Biomechanics gait transition metrics

Although the set of biomechanics metrics applied in this work were designed to accommodate different animals of the same morphology, even when animal body size and weight vary considerably, the fact still remains that they were designed for the analysis of animal locomotion. Hence, several adjustments to how they are calculated needs to be implemented; for example, energy consumption in animals is often measured through the rate of consumption of O₂, which is unsuitable for the application of robotics. In addition, as robots provide a wide array of feedback data, some of the metrics have also been augmented to better reflect the characteristic that these biomechanics metrics are attempting to characterize. That being said, for Fig. 5a, only the original biomechanics metrics are applied to allow for direct comparison between robot and animal data.

Energy efficiency

The calculation of CoT takes the general form of

$$\,\text{CoT}\,=\frac{P}{mgv},$$

(10)

where P is power consumed and m is the system’s mass. When studying animal locomotion, P is found through measuring how much CO₂ is generated and O₂ is consumed and v is assumed to be the speed of the treadmill the animal is running on^5,30,31. For the case of the robot, we calculate P from τ and $\dot{{\bf{q}}}$ with an adjustment term, adopted from ref. ⁵³, and v is assumed to be the magnitude of the robot base velocity command to take a similar approach to animal studies and for consistent metric use between simulation and real-world deplopyment; completely accurate measurement of the robot’s linear base velocity is impossible during real-world deployment due to the accumulation of error within the SE. As such, calculation of the robot’s CoT is formulated as

$$\,\text{CoT}\,=\mathop{\sum }\limits_{i=1}^{n}\frac{\max ({\tau }_{i}{\dot{q}}_{i}+0.3{\tau }_{i}^{2},0)}{mg| {{\bf{v}}}_{{\mathrm{B}}}| },$$

(11)

where m is the robot’s mass and g is gravity. It should be noted that CoT is only calculated and applicable when $| {{\bf{v}}}_{{\mathrm{B}}}^{{\rm{cmd}}}| > 0$.
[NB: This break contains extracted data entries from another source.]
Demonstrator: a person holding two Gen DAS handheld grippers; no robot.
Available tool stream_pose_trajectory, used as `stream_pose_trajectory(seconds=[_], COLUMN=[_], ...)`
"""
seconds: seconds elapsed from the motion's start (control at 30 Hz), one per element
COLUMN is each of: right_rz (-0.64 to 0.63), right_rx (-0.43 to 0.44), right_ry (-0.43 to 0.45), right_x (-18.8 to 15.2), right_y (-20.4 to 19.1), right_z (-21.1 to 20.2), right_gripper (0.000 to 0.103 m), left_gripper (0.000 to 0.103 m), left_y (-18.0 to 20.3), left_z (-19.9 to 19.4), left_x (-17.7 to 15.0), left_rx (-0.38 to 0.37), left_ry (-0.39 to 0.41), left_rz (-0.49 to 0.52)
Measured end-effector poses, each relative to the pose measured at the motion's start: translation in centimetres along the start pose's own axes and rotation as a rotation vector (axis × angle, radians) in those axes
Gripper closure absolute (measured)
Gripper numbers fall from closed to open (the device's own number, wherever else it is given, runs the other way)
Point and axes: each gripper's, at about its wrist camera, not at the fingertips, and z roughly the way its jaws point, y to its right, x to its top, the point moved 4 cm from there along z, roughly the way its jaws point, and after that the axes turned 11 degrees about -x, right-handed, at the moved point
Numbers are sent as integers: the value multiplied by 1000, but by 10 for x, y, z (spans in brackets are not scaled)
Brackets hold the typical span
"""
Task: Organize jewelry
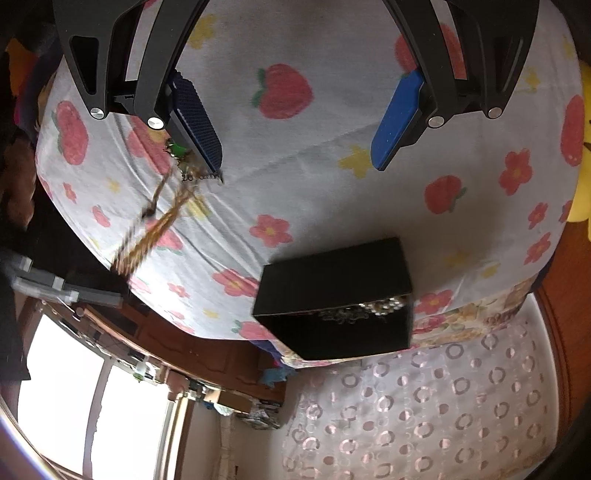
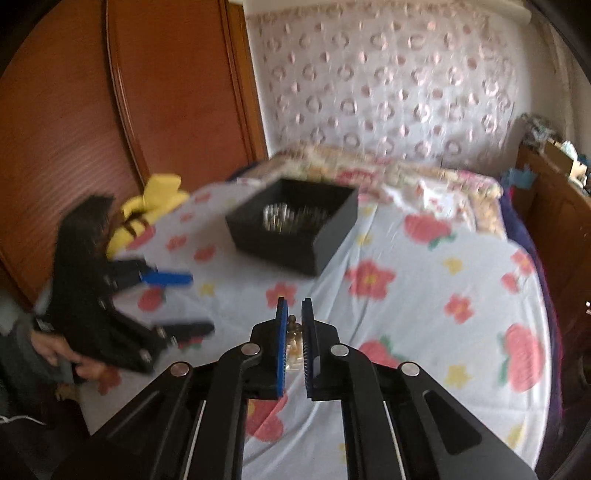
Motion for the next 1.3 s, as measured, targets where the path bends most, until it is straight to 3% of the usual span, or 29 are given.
stream_pose_trajectory(seconds=[0.4, 0.43, 0.5, 0.6, 0.77, 1.0, 1.3], right_rz=[24, 25, 28, 36, 51, 57, 49], right_rx=[-84, -88, -96, -100, -101, -92, -82], right_ry=[112, 111, 106, 92, 64, 47, 46], right_x=[26, 25, 21, 14, 2, -6, -4], right_y=[32, 33, 37, 41, 45, 45, 40], right_z=[-37, -38, -37, -33, -25, -18, -12], right_gripper=[94, 94, 94, 94, 94, 94, 94], left_gripper=[24, 26, 43, 57, 69, 99, 99], left_y=[36, 38, 47, 55, 63, 62, 42], left_z=[13, 15, 20, 25, 36, 33, 15], left_x=[1, 1, 0, -2, -6, -4, 8], left_rx=[-76, -80, -94, -114, -95, -70, -62], left_ry=[-15, -14, -28, -40, -71, -62, -17], left_rz=[39, 42, 47, 50, 69, 94, 64])
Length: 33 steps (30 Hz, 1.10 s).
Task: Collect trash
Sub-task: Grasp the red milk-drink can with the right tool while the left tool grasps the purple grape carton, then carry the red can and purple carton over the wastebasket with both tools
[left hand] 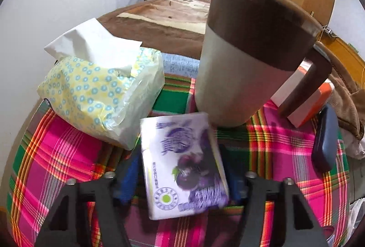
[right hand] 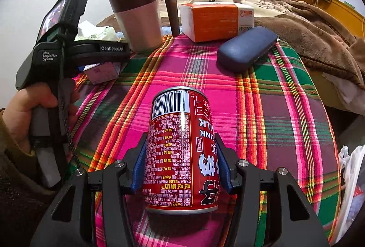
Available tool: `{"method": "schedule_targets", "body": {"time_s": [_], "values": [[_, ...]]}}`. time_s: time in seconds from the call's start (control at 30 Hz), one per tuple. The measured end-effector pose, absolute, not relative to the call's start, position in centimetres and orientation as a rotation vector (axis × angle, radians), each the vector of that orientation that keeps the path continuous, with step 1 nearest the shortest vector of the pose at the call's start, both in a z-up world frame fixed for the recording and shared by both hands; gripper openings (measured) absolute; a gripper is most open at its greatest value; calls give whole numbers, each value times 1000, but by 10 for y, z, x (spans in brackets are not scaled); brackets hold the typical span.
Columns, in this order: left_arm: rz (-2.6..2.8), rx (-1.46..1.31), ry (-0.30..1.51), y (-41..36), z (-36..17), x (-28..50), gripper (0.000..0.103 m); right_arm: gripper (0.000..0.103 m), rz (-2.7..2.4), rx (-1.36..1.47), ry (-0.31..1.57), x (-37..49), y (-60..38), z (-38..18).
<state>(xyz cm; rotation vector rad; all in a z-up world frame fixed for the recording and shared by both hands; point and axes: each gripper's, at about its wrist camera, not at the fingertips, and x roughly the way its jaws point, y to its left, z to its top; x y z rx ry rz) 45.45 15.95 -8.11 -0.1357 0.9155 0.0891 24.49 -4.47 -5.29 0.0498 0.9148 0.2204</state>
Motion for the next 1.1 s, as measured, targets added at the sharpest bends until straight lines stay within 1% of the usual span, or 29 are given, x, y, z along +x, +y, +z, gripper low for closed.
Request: {"method": "schedule_targets", "body": {"time_s": [0.03, 0.2, 0.33, 0.67, 1.1], "values": [[89, -125, 908, 158, -80, 454, 56, 54, 221, 52, 915, 245, -45, -53], [80, -123, 908, 153, -77, 453, 55, 54, 223, 61, 916, 245, -47, -53], [60, -116, 900, 148, -73, 436, 55, 54, 218, 63, 917, 244, -51, -53], [11, -119, 848, 134, -48, 369, 55, 54, 193, 103, 900, 228, -75, -44], [-63, -100, 779, 97, -7, 284, 55, 54, 148, 134, 802, 183, -119, -8]]}}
Actuator-structural forces

As gaining an exact understanding of the actuator-structural forces within animals is infeasible, researchers have opted instead to measure the peak ground reaction forces of the animal’s stance feet during locomotion using force plates³⁷. Other methods include adding strain gauges to the bones of the animals³⁸. However, in the case of robots, we have the privilege of having access to joint state feedback while also knowing the exact limitations of the hardware. Therefore, when considering the biomechanics hypothesis that animals aim to minimize actuator-structural forces to prevent injury and that torque is proportional to strain and force, in the case of the robot we chose to characterize the actuator-structural forces through joint torque saturation, τ_%, which is calculated by

$${\tau }_{ \% }=\left\vert \frac{{\bf{\uptau }}}{{{\bf{\uptau }}}_{\lim }}\right\vert \frac{1}{n},$$

(12)

where ${{\bf{\uptau }}}_{\lim }\in {{\mathbb{R}}}^{n}$ is the joint torque limits (assumed based on manufacturers specification), which proves particularly usefully when considering that the hip joints of most quadruped robots, including the A1, are often more sensitive to forces at the foot due to their distance from the point of ground impact and the only motor of the leg set in this plane; this would not be considered if just ground reaction force was used to characterize actuator-structural forces.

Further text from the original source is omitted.